▶ [Aim of the exercise]: Copy the data exactly. No line may be skipped.

-- Opening Marker --

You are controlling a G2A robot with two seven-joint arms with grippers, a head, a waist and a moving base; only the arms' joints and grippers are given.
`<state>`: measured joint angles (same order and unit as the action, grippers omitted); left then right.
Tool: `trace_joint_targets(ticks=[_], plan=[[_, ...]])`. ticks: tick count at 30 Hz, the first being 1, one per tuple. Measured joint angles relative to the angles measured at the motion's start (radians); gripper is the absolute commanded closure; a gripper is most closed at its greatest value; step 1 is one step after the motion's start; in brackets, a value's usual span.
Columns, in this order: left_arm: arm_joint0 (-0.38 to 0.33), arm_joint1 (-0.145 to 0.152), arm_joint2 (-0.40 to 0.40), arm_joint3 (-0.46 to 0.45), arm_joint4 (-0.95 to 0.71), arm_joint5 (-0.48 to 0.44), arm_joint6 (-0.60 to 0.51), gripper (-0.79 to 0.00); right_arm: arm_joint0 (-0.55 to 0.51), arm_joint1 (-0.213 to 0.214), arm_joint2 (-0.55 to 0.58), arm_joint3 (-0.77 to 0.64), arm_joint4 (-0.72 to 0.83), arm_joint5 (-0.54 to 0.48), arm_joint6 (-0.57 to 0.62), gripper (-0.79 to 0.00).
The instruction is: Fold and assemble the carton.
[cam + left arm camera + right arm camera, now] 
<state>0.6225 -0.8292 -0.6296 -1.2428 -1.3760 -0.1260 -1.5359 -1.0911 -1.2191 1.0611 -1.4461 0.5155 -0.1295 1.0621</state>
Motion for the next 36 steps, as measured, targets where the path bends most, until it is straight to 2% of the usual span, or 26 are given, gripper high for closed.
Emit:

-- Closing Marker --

▶ [Solution for this task]:
You are controlling a G2A robot with two seven-joint arms with grippers, a head, a waist and a moving base; only the arms' joints and grippers are given.
`<state>`: measured joint angles (same order and unit as the action, grippers omitted); left then right.
Tool: `trace_joint_targets(ticks=[_], plan=[[_, ...]])`. ticks: tick count at 30 Hz, the first being 1, one per tuple. Measured joint angles relative to the angles measured at the motion's start (radians); gripper is the absolute commanded closure; a gripper is most closed at its greatest value; step 1 is one step after the motion's start; in brackets, a value's usual span.
Columns, in this order: left_arm: arm_joint0 (-0.38 to 0.33), arm_joint1 (-0.145 to 0.152), arm_joint2 (-0.40 to 0.40), arm_joint3 (-0.46 to 0.45), arm_joint4 (-0.95 to 0.71), arm_joint5 (-0.48 to 0.44), arm_joint6 (-0.60 to 0.51), gripper (-0.79 to 0.00); right_arm: arm_joint0 (-0.55 to 0.51), arm_joint1 (-0.213 to 0.214), arm_joint2 (-0.55 to 0.58), arm_joint3 (-0.77 to 0.64), arm_joint4 (-0.72 to 0.83), arm_joint5 (-0.54 to 0.48), arm_joint6 (-0.57 to 0.62), gripper (-0.79 to 0.00).
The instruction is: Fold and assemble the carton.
[cam + left arm camera + right arm camera, now] 
<state>0.6225 -0.8292 -0.6296 -1.2428 -1.3760 -0.1260 -1.5359 -1.0911 -1.2191 1.0611 -1.4461 0.5155 -0.1295 1.0621</state>
Motion for the next 36 steps, as measured, targets where the path bends most, until it is straight to 2% of the usual span, or 26 are given, gripper high for closed.
Emit:

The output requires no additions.